● AIM OF THE TASK:
Search the entries for the word "where" and pull out each line that has it.

-- GIVEN DATA follows --

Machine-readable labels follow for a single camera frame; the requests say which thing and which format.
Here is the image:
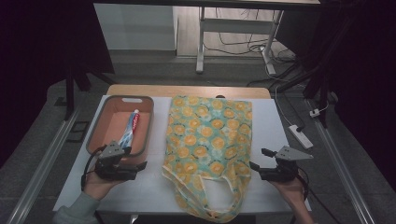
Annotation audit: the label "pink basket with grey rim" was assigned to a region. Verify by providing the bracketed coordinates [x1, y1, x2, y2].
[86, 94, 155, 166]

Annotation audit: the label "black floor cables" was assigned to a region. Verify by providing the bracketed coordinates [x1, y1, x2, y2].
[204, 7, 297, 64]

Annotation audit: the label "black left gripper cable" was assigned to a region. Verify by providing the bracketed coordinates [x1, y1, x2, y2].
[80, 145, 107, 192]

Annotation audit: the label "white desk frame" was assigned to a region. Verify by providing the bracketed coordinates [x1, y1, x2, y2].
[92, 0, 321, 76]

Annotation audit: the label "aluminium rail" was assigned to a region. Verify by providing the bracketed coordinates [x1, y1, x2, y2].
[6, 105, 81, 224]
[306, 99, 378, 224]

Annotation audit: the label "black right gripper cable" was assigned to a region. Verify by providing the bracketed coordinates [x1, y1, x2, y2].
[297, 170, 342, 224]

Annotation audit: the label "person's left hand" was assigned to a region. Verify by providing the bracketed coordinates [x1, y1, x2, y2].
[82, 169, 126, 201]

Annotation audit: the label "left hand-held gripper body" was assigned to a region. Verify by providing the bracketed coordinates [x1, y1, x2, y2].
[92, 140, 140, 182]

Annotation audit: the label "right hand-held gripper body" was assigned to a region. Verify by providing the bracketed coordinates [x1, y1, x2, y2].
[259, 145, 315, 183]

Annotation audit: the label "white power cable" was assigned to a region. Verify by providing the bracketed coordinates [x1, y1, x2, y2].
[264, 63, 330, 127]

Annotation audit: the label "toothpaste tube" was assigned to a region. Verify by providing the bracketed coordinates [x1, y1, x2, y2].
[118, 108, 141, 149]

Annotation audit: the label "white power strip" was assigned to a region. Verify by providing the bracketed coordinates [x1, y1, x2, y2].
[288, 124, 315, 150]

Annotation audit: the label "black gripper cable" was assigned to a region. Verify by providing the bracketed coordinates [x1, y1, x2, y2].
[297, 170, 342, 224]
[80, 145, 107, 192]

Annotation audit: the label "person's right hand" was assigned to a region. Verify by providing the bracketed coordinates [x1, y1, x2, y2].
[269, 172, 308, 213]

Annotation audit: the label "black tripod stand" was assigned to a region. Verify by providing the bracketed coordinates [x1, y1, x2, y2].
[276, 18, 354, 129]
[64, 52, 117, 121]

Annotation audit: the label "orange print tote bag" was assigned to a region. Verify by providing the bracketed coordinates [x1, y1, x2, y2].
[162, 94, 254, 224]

-- GIVEN DATA concluded --
-- GIVEN DATA follows --

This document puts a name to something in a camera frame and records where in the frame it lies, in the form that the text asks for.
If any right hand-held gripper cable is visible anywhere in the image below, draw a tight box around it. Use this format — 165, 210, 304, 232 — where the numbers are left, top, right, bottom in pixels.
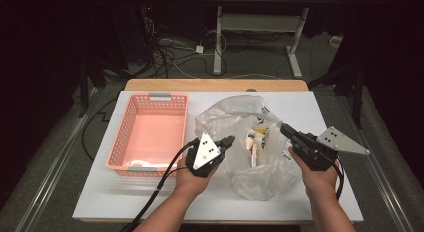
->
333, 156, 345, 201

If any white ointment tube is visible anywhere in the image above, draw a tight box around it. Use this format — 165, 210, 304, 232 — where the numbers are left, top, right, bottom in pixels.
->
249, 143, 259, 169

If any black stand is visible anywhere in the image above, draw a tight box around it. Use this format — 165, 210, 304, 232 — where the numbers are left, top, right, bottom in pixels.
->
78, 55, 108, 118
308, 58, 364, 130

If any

-- GIVEN DATA concluded --

● RESPONSE TO THIS EXERCISE:
This document puts a name to something in a camera frame and records where in the frame it lies, in the form that the text asks for.
If any right hand-held gripper cable is visible anywhere in the image below, draw a tight box around it. Use this format — 165, 210, 304, 232 — where the numbers are left, top, right, bottom in pixels.
If any white ointment tube is visible anywhere in the image above, draw a tight box around it. Use this format — 165, 210, 304, 232 — where the numbers are left, top, right, bottom in pixels.
If any black stand is visible anywhere in the image above, draw a tight box around it. Use this format — 165, 210, 304, 232 — where the numbers are left, top, right, bottom in pixels.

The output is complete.